1°- la mobilité sociale
Or, la mobilité sociale est très faible. En effet, 80 % des agriculteurs
sont fils d'agriculteurs, 56 % des ouvriers sont fils d'ouvriers. Cette situation
n'est pas due à un choix mais à un conditionnement. Ce conditionnement s'effectue
par le biais de la famille, de l'école, de l'entourage en général. Les ouvriers
sont sous-représentés à l'université (document
3) : sur 100 jeunes de 19 à 24 ans, 32,6 sont fils d'ouvriers
alors que sur 100 étudiants seulement 14,6 le sont en 1990. Dès
le cours préparatoire, les enfants d'ouvriers sont défavorisés
car le capital culturel (Bourdieu) transmis par les parents : les façons
de parler et les valeurs de l'école (individualisme, importance de l'écrit)
s'opposent à celles familiales (solidarité, débrouillardise
matérielle), alors qu'elles sont proches pour les catégories socioprofessionnelles
supérieures. S'y ajoute ensuite des choix différents d'orientation
(Boudon), le risque des études longues apparaît élevé
aux catégories qui n'ont pas fait de telles études et le coût
prohibitif par rapport à leurs revenus. Tout cela fait qu'un fils d'ouvrier
a beaucoup de chances de devenir ouvrier. Cette immobilité sociale cause un
stagnation dans l'emploi. Cette stagnation a elle-même pour conséquence une
baisse de la croissance et de la prospérité qui est l'un des objectifs de la
démocratie. En effet, si tous restent dans la même catégorie que leur père et
que le marché demande plus de cadres et moins d'ouvriers (ce qui est le cas
actuellement), il y aura un manque évident économique avec un nombre important
de chômeurs parmi les ouvriers. L'efficacité du système sera également
perturbée : les places de dirigeants n'iront pas forcément aux plus efficaces
mais aux fils de dirigeants. La démocratie en sort affaiblie : la
légitimité des élites peut être mise en doute et plus encore, la possibilité
pour chacun de se penser égal aux autres (l'imaginaire égalitaire de Tocqueville
qui est une condition essentielle de la démocratie). (Transition) Une
des causes de cette mobilité sociale insuffisante est la trop grande
différence de niveaux de vie.
2°- les inégalités économiques.
La démocratie et la croissance exigent des conditions de vie acceptables pour
chacun et que les inégalités ne creusent pas d'énormes tranchées entre les citoyens.

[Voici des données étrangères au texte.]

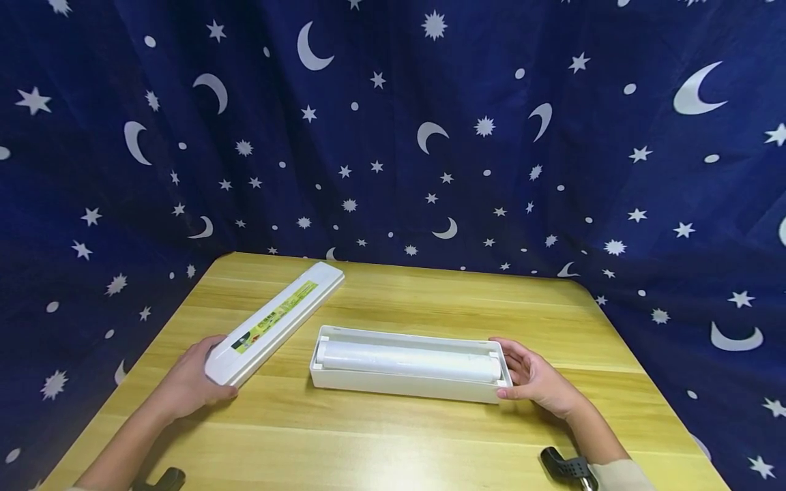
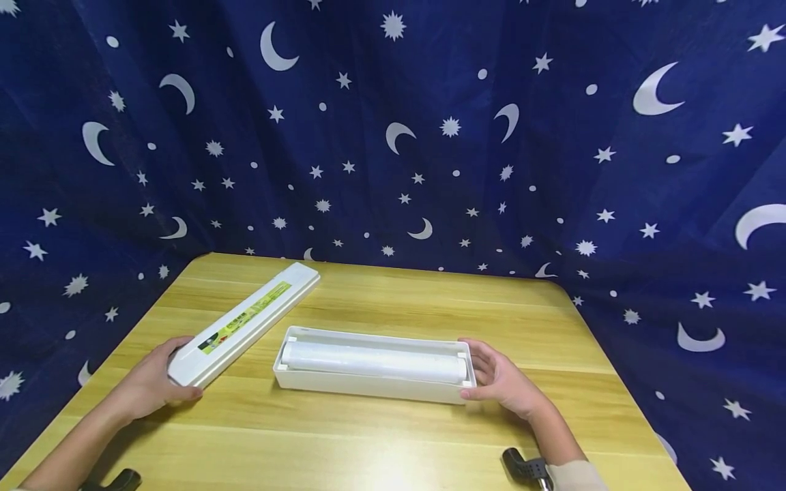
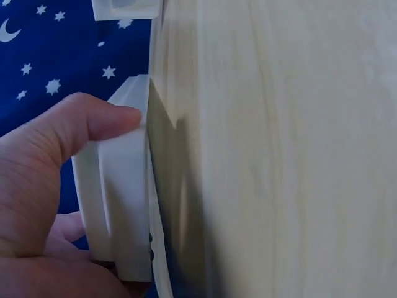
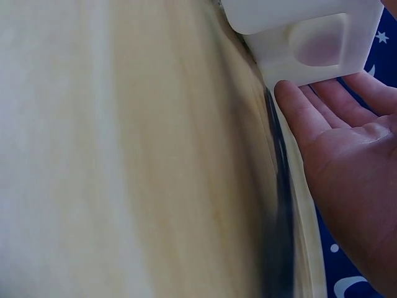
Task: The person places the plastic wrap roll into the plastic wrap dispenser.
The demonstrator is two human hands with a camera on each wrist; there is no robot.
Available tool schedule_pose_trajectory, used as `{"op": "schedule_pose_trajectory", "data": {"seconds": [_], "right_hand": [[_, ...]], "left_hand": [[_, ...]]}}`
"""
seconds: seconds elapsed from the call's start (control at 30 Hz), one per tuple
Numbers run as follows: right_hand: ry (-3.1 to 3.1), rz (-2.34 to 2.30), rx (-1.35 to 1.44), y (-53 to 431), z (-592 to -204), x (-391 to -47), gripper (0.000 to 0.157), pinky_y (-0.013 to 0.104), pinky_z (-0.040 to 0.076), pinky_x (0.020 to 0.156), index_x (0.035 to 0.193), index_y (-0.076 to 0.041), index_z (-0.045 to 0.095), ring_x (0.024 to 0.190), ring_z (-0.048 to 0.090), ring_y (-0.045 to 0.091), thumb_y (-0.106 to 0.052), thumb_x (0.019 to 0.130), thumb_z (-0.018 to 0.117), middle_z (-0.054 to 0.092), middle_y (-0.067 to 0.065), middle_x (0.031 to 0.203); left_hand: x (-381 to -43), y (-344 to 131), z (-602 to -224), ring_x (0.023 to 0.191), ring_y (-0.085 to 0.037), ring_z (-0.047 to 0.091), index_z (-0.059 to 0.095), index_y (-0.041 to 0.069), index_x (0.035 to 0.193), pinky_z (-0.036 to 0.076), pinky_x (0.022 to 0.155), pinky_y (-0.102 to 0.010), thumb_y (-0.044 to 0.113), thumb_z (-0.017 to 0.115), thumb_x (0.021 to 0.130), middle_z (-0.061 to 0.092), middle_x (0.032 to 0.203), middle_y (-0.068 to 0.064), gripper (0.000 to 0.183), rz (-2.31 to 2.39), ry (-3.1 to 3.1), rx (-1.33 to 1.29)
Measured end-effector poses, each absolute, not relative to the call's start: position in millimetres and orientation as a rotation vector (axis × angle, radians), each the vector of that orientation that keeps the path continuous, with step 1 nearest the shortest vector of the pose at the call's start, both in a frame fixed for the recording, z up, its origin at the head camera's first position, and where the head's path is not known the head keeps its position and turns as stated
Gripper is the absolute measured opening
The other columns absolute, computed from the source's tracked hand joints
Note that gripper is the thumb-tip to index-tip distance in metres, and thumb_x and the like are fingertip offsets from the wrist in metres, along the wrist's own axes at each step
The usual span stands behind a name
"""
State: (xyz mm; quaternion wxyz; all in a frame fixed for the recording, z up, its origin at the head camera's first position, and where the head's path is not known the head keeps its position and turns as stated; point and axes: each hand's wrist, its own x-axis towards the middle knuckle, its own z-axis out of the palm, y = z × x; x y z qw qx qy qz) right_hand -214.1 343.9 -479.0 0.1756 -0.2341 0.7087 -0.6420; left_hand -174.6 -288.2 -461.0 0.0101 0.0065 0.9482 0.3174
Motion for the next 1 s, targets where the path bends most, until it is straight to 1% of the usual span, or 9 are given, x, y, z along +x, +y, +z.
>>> {"op": "schedule_pose_trajectory", "data": {"seconds": [0.1, 0.2, 0.4, 0.5, 0.7, 0.93, 1.0], "right_hand": [[2.019, -1.813, -0.657, 344, -479, -214, 0.092, 0.024, 0.053, 0.102, 0.156, 0.008, 0.020, 0.133, 0.054, 0.001, 0.012, 0.082, 0.075, 0.052, -0.009, 0.147], [2.030, -1.808, -0.669, 344, -479, -213, 0.092, 0.024, 0.053, 0.102, 0.156, 0.009, 0.020, 0.133, 0.054, 0.001, 0.012, 0.082, 0.075, 0.051, -0.008, 0.148], [2.043, -1.803, -0.641, 344, -477, -213, 0.094, 0.022, 0.052, 0.103, 0.156, 0.010, 0.019, 0.134, 0.053, -0.002, 0.011, 0.082, 0.076, 0.051, -0.011, 0.148], [2.048, -1.802, -0.639, 344, -477, -213, 0.094, 0.021, 0.051, 0.103, 0.156, 0.010, 0.019, 0.134, 0.052, -0.003, 0.010, 0.082, 0.076, 0.051, -0.011, 0.147], [2.050, -1.804, -0.645, 343, -477, -213, 0.093, 0.022, 0.052, 0.103, 0.156, 0.010, 0.020, 0.133, 0.053, -0.001, 0.011, 0.082, 0.076, 0.052, -0.010, 0.147], [2.046, -1.799, -0.664, 343, -478, -213, 0.093, 0.024, 0.053, 0.102, 0.156, 0.010, 0.019, 0.133, 0.054, 0.001, 0.010, 0.082, 0.075, 0.050, -0.006, 0.148], [2.042, -1.801, -0.663, 343, -478, -212, 0.092, 0.024, 0.054, 0.101, 0.156, 0.010, 0.019, 0.132, 0.055, 0.001, 0.011, 0.082, 0.075, 0.050, -0.005, 0.148]], "left_hand": [[-174, -289, -461, 0.115, -0.042, 0.049, 0.036, -0.006, 0.149, 0.041, 0.088, -0.046, 0.024, 0.095, 0.058, 0.050, 0.139, -0.033, 0.112, 1.019, 2.966, 0.024], [-174, -289, -459, 0.115, -0.042, 0.047, 0.036, -0.006, 0.150, 0.039, 0.088, -0.044, 0.021, 0.093, 0.059, 0.047, 0.141, -0.033, 0.111, 1.041, 2.979, 0.032], [-173, -288, -456, 0.109, -0.040, 0.052, 0.037, -0.007, 0.149, 0.040, 0.083, -0.037, 0.022, 0.093, 0.060, 0.047, 0.136, -0.033, 0.108, 1.057, 3.015, 0.065], [-172, -287, -455, 0.108, -0.037, 0.052, 0.039, -0.006, 0.148, 0.040, 0.083, -0.036, 0.022, 0.093, 0.061, 0.049, 0.135, -0.031, 0.106, 1.068, 3.032, 0.086], [-172, -284, -450, 0.109, -0.036, 0.052, 0.040, -0.006, 0.148, 0.040, 0.085, -0.037, 0.022, 0.093, 0.065, 0.055, 0.136, -0.030, 0.103, 1.110, 3.038, 0.141], [-170, -285, -450, 0.103, -0.030, 0.057, 0.044, -0.004, 0.146, 0.042, 0.079, -0.026, 0.024, 0.093, 0.066, 0.062, 0.131, -0.027, 0.097, 1.101, 3.077, 0.131], [-169, -284, -450, 0.101, -0.030, 0.058, 0.045, -0.003, 0.145, 0.043, 0.078, -0.025, 0.025, 0.093, 0.066, 0.064, 0.129, -0.027, 0.097, 1.100, 3.091, 0.129]]}}
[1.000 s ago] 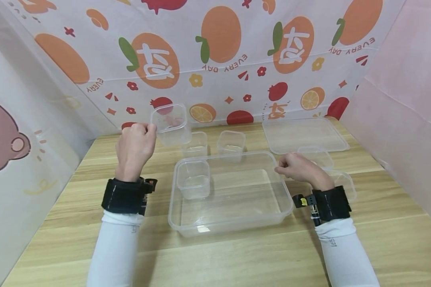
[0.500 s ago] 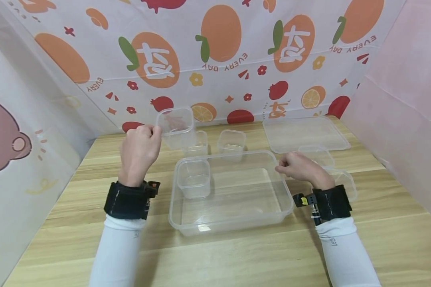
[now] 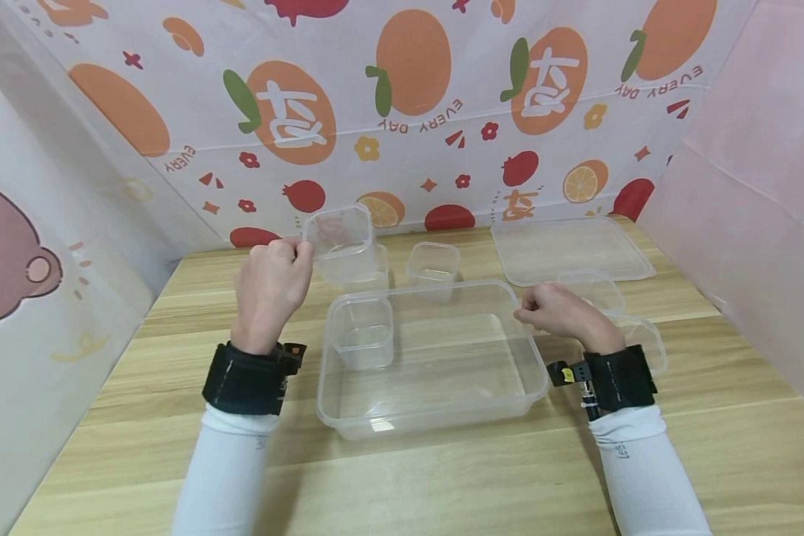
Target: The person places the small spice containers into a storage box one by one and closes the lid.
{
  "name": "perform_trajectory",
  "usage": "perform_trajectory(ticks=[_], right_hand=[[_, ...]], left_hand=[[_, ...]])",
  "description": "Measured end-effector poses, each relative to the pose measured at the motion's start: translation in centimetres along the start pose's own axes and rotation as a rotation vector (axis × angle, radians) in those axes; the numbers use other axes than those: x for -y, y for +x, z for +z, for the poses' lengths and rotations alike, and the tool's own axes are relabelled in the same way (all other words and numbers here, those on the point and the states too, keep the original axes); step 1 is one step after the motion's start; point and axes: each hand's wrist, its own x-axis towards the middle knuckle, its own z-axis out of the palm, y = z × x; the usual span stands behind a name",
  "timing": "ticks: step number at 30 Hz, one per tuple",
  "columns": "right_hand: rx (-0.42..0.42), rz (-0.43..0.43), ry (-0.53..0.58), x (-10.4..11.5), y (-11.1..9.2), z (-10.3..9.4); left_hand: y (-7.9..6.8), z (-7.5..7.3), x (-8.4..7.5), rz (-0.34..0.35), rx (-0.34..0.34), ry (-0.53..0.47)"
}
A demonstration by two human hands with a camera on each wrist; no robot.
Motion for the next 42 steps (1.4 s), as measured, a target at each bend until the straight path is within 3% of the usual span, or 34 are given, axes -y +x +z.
perform_trajectory(ticks=[28,42], right_hand=[[-0.002,-0.002,-0.007,0.1,0.1,-0.2],[-0.010,-0.021,-0.004,0.1,0.0,-0.1]], left_hand=[[-1.2,1.2,-1.9,0.053,0.037,-0.021],[-1.6,2.7,-3.1,0.100,0.063,0.007]])
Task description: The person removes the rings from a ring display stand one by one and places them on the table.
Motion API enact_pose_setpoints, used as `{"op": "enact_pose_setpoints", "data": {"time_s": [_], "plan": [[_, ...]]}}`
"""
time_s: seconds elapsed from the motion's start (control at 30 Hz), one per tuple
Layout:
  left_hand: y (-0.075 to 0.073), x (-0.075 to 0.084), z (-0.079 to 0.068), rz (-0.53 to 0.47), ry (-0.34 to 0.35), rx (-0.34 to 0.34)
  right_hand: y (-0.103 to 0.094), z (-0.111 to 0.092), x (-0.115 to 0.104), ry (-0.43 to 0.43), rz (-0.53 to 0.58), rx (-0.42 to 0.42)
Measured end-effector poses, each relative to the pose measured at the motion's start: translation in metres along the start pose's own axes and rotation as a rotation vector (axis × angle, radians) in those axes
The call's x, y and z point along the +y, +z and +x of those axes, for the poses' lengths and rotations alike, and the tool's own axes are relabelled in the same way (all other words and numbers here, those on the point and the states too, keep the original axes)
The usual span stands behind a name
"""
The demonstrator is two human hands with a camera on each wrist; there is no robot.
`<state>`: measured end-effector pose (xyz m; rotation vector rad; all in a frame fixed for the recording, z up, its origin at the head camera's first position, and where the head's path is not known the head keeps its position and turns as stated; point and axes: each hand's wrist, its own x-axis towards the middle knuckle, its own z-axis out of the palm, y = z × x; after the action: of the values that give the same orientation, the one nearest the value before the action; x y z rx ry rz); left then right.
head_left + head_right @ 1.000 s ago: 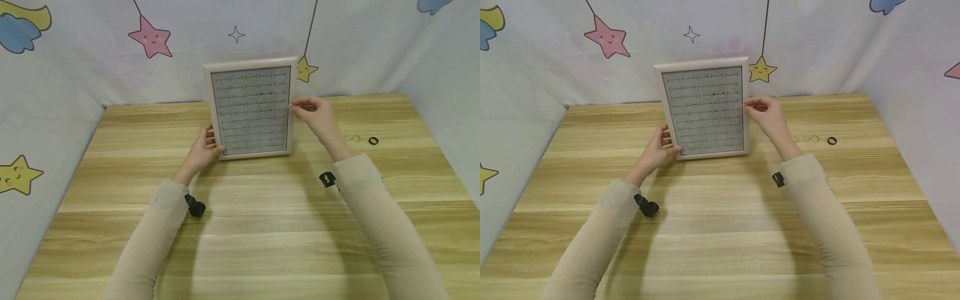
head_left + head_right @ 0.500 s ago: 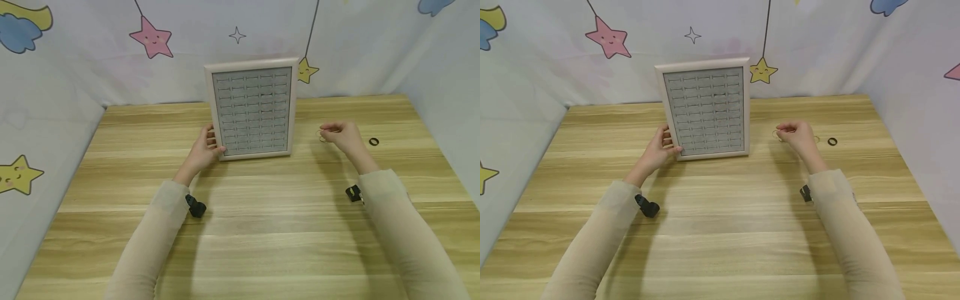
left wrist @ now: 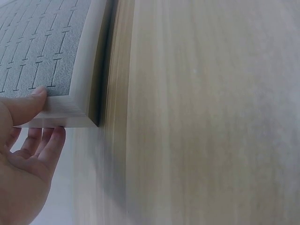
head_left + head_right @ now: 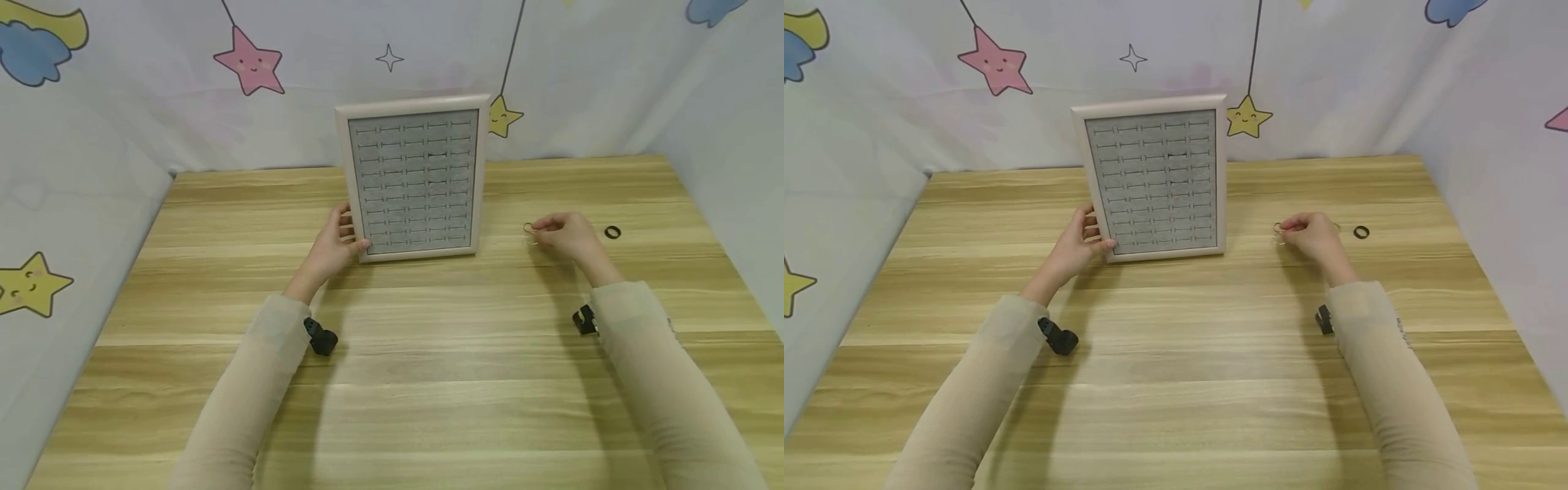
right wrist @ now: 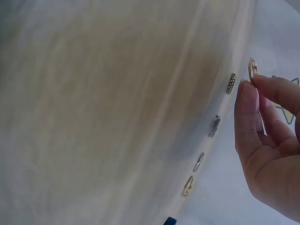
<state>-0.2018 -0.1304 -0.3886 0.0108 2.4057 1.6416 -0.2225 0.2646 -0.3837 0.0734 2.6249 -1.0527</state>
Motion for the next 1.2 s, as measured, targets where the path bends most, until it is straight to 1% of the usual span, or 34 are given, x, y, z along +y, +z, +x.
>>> {"op": "enact_pose_setpoints", "data": {"time_s": [0.17,0.53,0.73,1.03,1.2], "plan": [[0.001,0.002,0.000,0.000,-0.001,-0.004,-0.001,0.001,0.007,0.025,0.003,-0.001],[0.002,0.002,0.000,0.005,0.000,-0.001,-0.004,0.003,0.014,0.024,-0.030,0.018],[0.002,0.002,0.000,0.005,0.003,-0.002,-0.005,0.005,0.015,0.045,-0.008,0.009],[0.002,0.003,0.000,-0.003,0.004,-0.002,-0.005,0.007,0.017,0.045,0.008,-0.002],[0.003,0.002,0.002,-0.015,-0.001,0.003,-0.006,0.006,0.017,0.048,0.042,0.013]]}}
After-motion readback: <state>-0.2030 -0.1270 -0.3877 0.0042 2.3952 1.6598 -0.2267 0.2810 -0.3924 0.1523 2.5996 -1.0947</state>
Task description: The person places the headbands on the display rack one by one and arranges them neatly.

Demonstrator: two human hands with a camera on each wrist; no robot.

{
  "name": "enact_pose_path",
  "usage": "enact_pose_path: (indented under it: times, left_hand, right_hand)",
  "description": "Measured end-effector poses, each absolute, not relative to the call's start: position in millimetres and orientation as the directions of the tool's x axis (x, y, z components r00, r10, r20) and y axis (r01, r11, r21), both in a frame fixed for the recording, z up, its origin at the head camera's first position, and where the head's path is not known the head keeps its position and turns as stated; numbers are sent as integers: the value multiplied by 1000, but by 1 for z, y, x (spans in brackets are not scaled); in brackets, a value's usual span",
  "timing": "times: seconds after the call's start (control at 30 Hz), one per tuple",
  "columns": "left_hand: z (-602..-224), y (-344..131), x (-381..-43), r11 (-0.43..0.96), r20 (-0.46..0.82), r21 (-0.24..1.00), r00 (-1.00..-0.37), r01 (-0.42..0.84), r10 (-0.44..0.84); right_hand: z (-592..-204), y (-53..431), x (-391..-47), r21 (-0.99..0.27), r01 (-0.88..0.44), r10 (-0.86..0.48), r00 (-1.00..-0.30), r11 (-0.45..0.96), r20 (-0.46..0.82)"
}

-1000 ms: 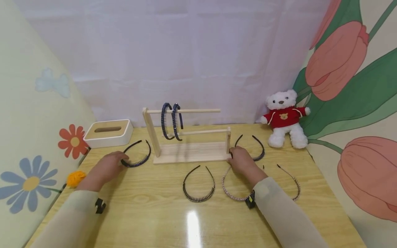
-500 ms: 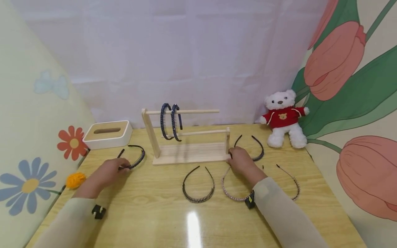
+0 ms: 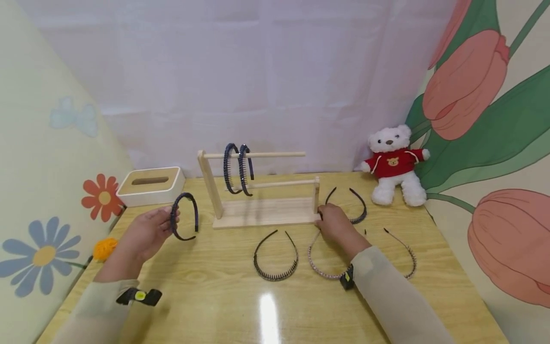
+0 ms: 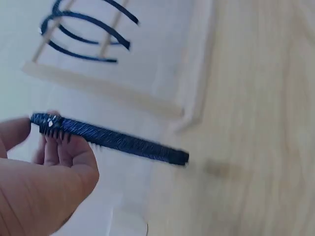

En effet, les inégalités font que certains se trouvent démunis. Donc la société
doit donner de l'argent à ces gens. Cet argent prélevé sur les entreprises florissantes
peut freiner l'épargne mais favorise, ainsi que l'a montré Keynes, la consommation,
donc la production et l'emploi.
Si cette redistribution n'est pas effectuée, toute la société
en verra les retombées. En effet, le cruel manque d'argent va segmenter la société,
créer des troubles et de l'insécurité (document 6).
La démocratie ne peut s'épanouir que si le pays a un bon développement. La misère
conduit aux dictatures. Le développement transite par le bien-être de la population.
Les inégalités font que certains se retrouvent sans rien et donc le développement
est amoindri. Aucun pays démocratique ne peut se permettre d'abandonner certains
concitoyens, même si la tolérance à l'injustice diffère selon les pays : les
américains acceptent beaucoup plus facilement que les français
les écarts. (transition) Aujourd'hui, les inégalités
touchent les jeunes.
3°- les inégalités entre générations
(document 2). La redistribution a su
sortir de la misère les personnes âgées grâce aux retraites et au minimum vieillesse.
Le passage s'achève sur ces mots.